Study Population and Baseline Characteristics
The protocol has been approved by Anzhen Hospital Review Committee. Written informed consent and publication consent have been obtained from all participants. From July 2005 to October 2017, patients (age ≥18 years) with HCM and AMI admitted to Beijing Anzhen Hospital, in China, were consecutively enrolled. AMI is a subset of a spectrum of acute coronary syndrome (ACS) including unstable angina pectoris (UA) and AMI with or without ST-segment elevation. AMI can be diagnosed if cardiac troponin I level >99th percentile and patients had at least one of the following conditions: 1. Persistent chest pain lasting >20 minutes; 2. Serial electrocardiographic changes consisting of new pathological Q waves, new ST-segment or T-wave changes, or new left bundle branch block.
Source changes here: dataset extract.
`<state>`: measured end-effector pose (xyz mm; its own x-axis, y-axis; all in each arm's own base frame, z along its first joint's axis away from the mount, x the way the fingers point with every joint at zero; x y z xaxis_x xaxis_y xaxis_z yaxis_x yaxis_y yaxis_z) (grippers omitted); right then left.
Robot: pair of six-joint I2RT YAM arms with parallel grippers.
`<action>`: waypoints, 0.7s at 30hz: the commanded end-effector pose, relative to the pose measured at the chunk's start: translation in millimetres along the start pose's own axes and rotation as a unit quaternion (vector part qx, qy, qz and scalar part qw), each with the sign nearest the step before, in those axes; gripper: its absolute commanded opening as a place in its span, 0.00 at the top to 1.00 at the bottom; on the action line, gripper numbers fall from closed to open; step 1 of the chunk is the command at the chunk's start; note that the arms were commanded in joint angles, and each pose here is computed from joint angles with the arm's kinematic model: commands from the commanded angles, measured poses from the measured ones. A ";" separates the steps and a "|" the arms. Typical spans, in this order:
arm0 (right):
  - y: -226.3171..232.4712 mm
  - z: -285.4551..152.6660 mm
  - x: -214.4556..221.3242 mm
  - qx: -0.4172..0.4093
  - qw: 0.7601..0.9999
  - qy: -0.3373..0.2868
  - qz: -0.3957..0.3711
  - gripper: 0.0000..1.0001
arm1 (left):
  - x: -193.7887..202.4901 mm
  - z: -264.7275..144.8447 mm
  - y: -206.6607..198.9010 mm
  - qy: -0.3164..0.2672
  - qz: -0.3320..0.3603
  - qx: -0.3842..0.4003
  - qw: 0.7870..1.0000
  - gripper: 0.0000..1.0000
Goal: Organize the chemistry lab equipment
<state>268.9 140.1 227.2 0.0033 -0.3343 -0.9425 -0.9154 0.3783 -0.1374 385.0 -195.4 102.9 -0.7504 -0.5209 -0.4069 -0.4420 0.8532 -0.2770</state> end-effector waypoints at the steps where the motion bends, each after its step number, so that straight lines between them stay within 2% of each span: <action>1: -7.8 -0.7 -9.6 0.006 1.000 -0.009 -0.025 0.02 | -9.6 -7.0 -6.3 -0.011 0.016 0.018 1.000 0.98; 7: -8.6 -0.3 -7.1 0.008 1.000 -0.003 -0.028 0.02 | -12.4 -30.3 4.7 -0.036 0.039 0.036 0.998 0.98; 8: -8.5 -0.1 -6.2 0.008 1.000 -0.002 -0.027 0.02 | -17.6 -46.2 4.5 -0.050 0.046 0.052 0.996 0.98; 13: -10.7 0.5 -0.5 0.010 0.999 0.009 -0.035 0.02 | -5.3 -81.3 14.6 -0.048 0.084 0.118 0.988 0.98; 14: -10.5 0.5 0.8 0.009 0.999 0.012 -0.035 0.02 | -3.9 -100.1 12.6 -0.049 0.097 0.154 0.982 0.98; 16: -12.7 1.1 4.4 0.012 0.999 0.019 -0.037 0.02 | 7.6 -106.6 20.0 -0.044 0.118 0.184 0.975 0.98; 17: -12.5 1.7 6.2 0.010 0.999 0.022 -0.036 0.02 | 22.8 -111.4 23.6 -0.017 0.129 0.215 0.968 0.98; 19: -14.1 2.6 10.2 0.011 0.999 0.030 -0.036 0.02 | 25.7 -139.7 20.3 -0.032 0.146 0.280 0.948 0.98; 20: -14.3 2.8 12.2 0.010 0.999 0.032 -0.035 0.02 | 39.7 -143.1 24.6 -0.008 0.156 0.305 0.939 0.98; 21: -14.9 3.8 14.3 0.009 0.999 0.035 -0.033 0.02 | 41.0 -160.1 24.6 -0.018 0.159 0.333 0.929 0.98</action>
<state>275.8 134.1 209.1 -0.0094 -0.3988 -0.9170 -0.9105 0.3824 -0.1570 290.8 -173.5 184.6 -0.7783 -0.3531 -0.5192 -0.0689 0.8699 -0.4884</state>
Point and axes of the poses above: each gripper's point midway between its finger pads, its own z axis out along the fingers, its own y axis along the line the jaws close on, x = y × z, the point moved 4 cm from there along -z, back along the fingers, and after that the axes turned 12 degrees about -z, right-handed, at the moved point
Baseline patient characteristics were derived from hospitalized patients and included age, sex, BMI, smoking status, hypertension, diabetes, hyperlipidemia, obesity, hospitalization days and clinically relevant comorbidities (atrial fibrillation, known coronary artery disease, family history of coronary artery disease, chronic obstructive pulmonary disease, chronic renal insufficiency, peripheral artery disease, prior stroke/transient ischemic attack, ventricular tachycardia, anterior myocardial infarction, prior percutaneous coronary intervention, prior myocardial infarction, prior coronary artery bypass grafting, carotid artery disease, pulmonary embolism, heart failure). Laboratory tests included total cholesterol, triglycerides, high-density lipoprotein cholesterol, low-density lipoprotein cholesterol, B-type natriuretic peptide, troponin I, D-Dimer and serum creatinine. Echocardiographic parameters were assessed using transthoracic echocardiography with the Teichholz method prior to coronary angiography; these included left ventricular ejection fraction, left ventricular posterior wall, thickness of the interventricular septum and left ventricular end-diastolic inner diameter. Coronary angiography was performed according to standard criteria. Offline analysis of digital angiograms was performed in the core laboratory using an automated edge detection system (CMS; Medis Medical Imaging Systems, Leiden, the Netherlands). Binary stenosis was defined as stenosis of >50% of the luminal diameter. The above methods were performed according to the method descriptions reported by Liu F et al.15
Follow up and Definition of Endpoints
Major adverse events recorded in hospital included death, cardiogenic shock, major bleeding, atrioventricular block (AVB), episodes sustained ventricular tachyarrhythmia (VT)/ventricular fibrillation (VF) and thrombosis. Major bleeding was defined as: Any intracranial bleeding (excluding microhemorrhages <10 mm evident only on gradient-echo MRI); clinically overt signs of hemorrhage associated with a drop in hemoglobin of ≥5 g/dL; Fatal bleeding (bleeding that directly results in death within 7d). Post hospital discharge, major adverse cardiac events were defined as cardiac death, cardiogenic shock, re-myocardial infarction (re-MI), re-percutaneous coronary intervention (re-PCI), re-coronary artery bypass grafting (re-CABG) and stroke. Cardiac death was defined as mortality resulting from cardiac disease. The secondary endpoints were defined as rehospitalization, recurrent angina, thrombosis, bleeding, heart failure and arrhythmias. Bleeding was defined as: Clinically overt (including imaging), resulting in hemoglobin drop of 3 to <5 g/dL. The above definitions were quoted from the study by Liu F et al.15
All subjects were followed from the first hospitalization until a first coronary event, death or 7 November 2017. Endpoint status was ascertained via clinic visits, medical records, telephone contact, and text messages. If more than two complications occurred in a single patient, each complication type was recorded. For deceased patients, death certificates were procured, and the next of kin were interviewed to determine the time of death15.
Statistical Analysis
Continuous variables are presented as mean and standard deviation or as median and quartiles where appropriate. Differences were assessed with Student’s t-test. Categorical variables were expressed as frequencies with percentages, and compared using the chi-square test where appropriate. The 95% confidence interval (CI) of annual mortality rate was calculated using the binomial approximation. Survival was graphically represented using Kaplan-Meier curves. Differences in survival rates were compared using the log-rank test. The 95% CI of annual mortality rate was calculated using GraphPad Prism 6 (GraphPad Software Inc., La Jolla, USA). All other analyses were performed using SPSS statistical software, version 21.0 (SPSS Inc., Chicago, USA). All tests were 2-tailed, and statistical significance was defined as P < 0.05.